Field-Measured Infiltration Properties of Mojave Desert Soils with Varying Degrees of Pedogenesis.

John R. Nimmo1, Kim S. Perkins1, Kari A. Winfield1, Kevin M. Schmidt1, David M. Miller1, Jonathan D. Stock1, and Kamini Singha2. (1) US Geological Survey, 345 Middlefield Rd., Mail Stop 421, Menlo Park, CA 94025, (2) Stanford University, Department of Geological and Environmental Sciences, Stanford, CA 94305

In desert soils, water infiltration and retention are strongly influenced by features characteristic of different developmental stages, such as biotic crusts, desert pavement, vesicular horizons, and downward illuviation of fine-textured material. Our purpose is to measure the effect of such features on basic soil-water behavior and on the water retention curves and unsaturated hydraulic conductivities (K) needed for large-scale modeling of soil moisture. The results are used in conjunction with surficial geologic mapping of the Mojave Desert in evaluations of ecological habitat quality.

We conducted infiltration/redistribution experiments in three different-aged deposits on an alluvial fan in the Mojave National Preserve: (1) recently deposited active wash sediments, (2) a soil of early Holocene age, and (3) a highly developed soil of late Pleistocene age. In each experiment we ponded water in a 1-m-diameter infiltration ring for 2.3 hr, generating as much as 1.8 m of infiltration. For several weeks we monitored water content and matric pressure to depths as great as 1.5 m, as far as 6 m from the ring. Measuring techniques included surface electrical resistance tomography, dielectric-constant probes, heat-dissipation probes, and tensiometers. Analysis of the subsurface measurements using an instantaneous-profile technique gives the retention and K properties for predictive modeling.

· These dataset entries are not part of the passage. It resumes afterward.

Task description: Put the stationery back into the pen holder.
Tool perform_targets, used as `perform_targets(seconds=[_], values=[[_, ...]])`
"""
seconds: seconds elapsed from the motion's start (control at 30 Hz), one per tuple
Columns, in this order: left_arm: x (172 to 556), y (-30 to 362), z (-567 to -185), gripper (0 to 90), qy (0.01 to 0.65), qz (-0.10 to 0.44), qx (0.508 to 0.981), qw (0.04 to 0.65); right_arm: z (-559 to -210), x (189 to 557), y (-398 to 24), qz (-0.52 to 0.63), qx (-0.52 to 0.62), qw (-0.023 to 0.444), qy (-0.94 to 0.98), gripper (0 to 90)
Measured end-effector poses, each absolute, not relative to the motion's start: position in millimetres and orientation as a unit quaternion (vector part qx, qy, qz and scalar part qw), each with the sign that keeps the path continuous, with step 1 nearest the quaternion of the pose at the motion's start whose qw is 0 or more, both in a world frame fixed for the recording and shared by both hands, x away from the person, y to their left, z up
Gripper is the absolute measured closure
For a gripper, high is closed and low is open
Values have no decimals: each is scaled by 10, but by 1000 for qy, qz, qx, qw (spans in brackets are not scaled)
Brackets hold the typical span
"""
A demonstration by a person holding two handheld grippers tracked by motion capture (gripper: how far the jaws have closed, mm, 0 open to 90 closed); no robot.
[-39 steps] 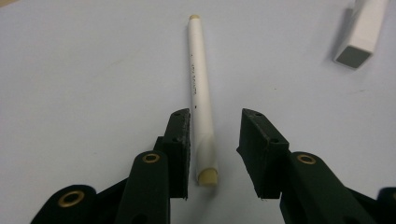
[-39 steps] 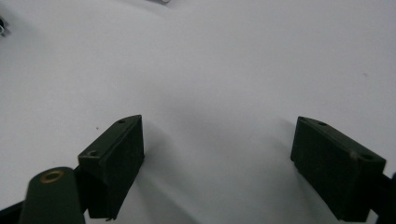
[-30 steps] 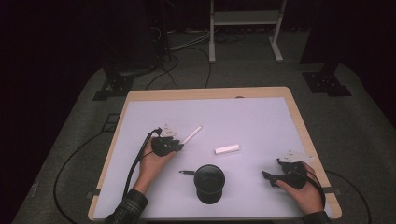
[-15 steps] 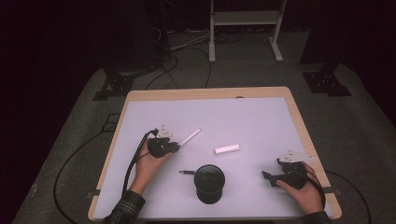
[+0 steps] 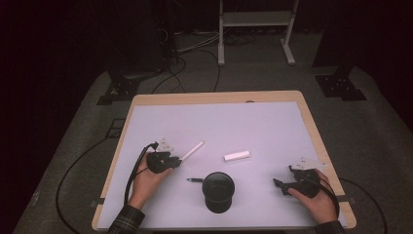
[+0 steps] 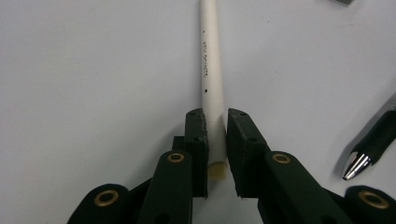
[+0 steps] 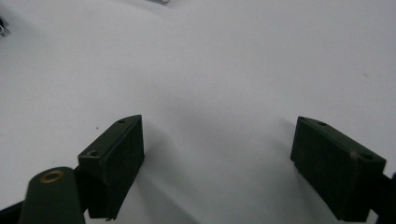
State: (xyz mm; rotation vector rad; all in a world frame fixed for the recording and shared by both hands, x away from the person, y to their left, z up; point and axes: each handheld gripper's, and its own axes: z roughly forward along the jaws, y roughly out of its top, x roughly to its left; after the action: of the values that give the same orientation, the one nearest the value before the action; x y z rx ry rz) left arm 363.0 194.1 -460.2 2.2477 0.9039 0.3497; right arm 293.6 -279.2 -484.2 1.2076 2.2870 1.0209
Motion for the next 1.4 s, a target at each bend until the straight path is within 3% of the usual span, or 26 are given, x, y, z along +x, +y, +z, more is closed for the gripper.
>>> perform_targets(seconds=[0.17,0.53,1.4], values=[[3679,1858,-4568,662,349,134,857,355,-4842,2937,-2792,361,427,179,809,161],[3904,1664,-4544,598,354,134,852,361,-4842,2937,-2794,361,427,180,809,161],[4407,1207,-4593,635,348,133,856,359,-4843,2937,-2795,361,427,179,809,160]])
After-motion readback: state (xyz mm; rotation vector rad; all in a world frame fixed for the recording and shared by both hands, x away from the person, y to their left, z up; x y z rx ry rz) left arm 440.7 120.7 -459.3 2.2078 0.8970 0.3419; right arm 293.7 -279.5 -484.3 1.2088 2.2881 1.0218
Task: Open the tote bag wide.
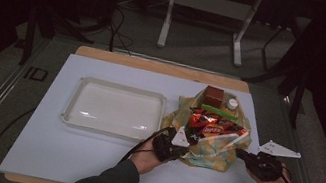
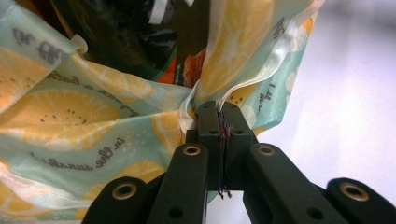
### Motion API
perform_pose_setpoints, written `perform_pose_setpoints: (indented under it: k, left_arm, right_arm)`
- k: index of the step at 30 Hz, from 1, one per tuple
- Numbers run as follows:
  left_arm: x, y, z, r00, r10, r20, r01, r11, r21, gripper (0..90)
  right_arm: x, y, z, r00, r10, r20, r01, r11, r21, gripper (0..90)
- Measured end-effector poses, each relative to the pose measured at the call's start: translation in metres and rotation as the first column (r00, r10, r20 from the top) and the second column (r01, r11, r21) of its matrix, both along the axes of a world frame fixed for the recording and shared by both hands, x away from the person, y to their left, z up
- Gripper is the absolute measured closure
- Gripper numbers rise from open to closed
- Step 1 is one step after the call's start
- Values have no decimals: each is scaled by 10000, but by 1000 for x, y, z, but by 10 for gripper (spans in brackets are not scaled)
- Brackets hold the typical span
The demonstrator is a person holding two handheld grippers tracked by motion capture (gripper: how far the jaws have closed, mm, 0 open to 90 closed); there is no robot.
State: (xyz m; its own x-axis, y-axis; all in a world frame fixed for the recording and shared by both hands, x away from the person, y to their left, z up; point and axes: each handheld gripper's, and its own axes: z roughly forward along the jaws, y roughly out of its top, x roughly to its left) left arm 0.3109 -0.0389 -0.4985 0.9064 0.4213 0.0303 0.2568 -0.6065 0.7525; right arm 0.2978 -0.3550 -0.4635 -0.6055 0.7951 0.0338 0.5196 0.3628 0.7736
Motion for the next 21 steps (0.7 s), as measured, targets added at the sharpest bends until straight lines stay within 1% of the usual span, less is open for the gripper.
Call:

In each experiment the infiltration rate was nearly constant in time, decreasing slightly in most. Infiltration capacities were lower in older soil, consistent with the expectation that the more highly developed layer contrasts impede flow. In some cases, however, the quantified soil-water behavior showed less contrast among surface types than expected; active wash deposits had significant depositional sedimentary stratification to impede downward flow, and the horizonation of the early Holocene-age soils was only a modest impediment to downward flow, causing only a factor-of-2 reduction of infiltration capacity from that of the wash (830 mm/hr).